Running this pipeline will result in OpenCV DNN tracks that contain detections where there was MOG motion. Each detection in each track will have an OpenCV DNN CLASSIFICATION entry. Each track has a 1-to-1 correspondence with a MOG motion track.

Refer to runMogThenCaffeFeedForwardExactRegionTest() in the TestSystemOnDiff class for a system test that demonstrates this behavior. Refer to runMogThenCaffeFeedForwardSupersetRegionTest() in that class for a system test that uses SUPERSET_REGION instead. Refer to runMogThenCaffeFeedForwardFullFrameTest() for a system test that uses FRAME instead.

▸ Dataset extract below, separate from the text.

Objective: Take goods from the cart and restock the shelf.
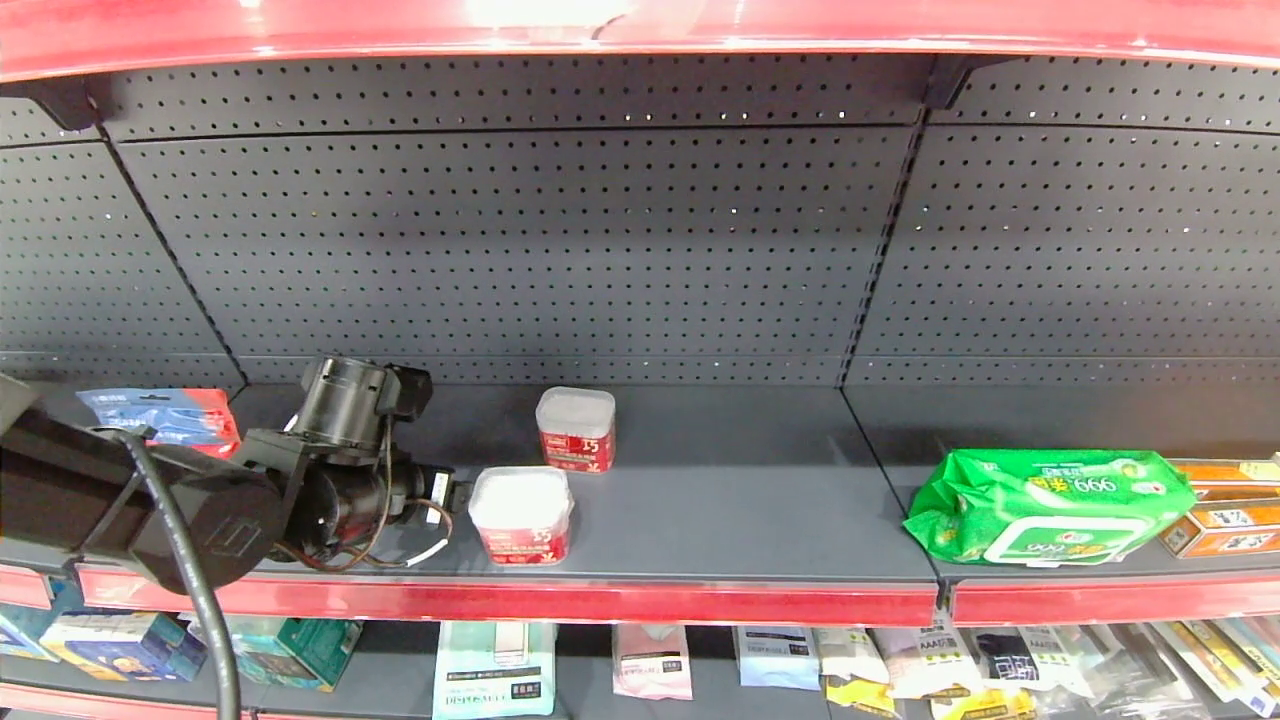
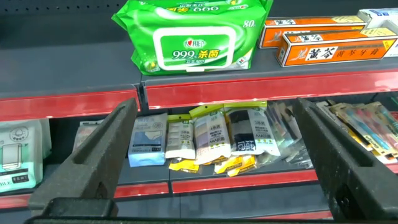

NOTE: Short and/or spurious MOG motion tracks will result in more overhead work when performing feed forward. To mitigate this, consider setting the MERGE_TRACKS, MIN_GAP_BETWEEN_TRACKS, and MIN_TRACK_LENGTH properties to generate longer motion tracks and discard short and/or spurious motion tracks.

NOTE: It doesn’t make sense to use FEED_FORWARD_TOP_CONFIDENCE_COUNT on a pipeline stage that follows a MOG or SuBSENSE motion detection stage. That’s because those motion detectors don’t generate tracks with confidence values. Instead, FEED_FORWARD_TOP_CONFIDENCE_COUNT could potentially be used when feeding person tracks into a face detector, for example, if those person tracks have confidence values.

OCV Face Detection with MOG Motion Detection and Feed Forward Superset Region

First, create the following action:

OCV FACE DETECTION (WITH FEED FORWARD SUPERSET REGION) ACTION
+ Algorithm: FACECV
+ FEED_FORWARD_TYPE: SUPERSET_REGION

Then create the following task:

OCV FACE DETECTION (WITH FEED FORWARD SUPERSET REGION) TASK
+ OCV FACE DETECTION (WITH FEED FORWARD SUPERSET REGION) ACTION

Then create the following pipeline:

OCV FACE DETECTION (WITH MOG MOTION TRACKING AND FEED FORWARD SUPERSET REGION) PIPELINE
+ MOG MOTION DETECTION (WITH TRACKING) TASK
+ OCV FACE DETECTION (WITH FEED FORWARD SUPERSET REGION) TASK

Running this pipeline will result in OCV face tracks that contain detections where there was MOG motion. Each track has a 1-to-1 correspondence with a MOG motion track.

Refer to runMogThenOcvFaceFeedForwardRegionTest() in the TestSystemOnDiff class for a system test that demonstrates this behavior.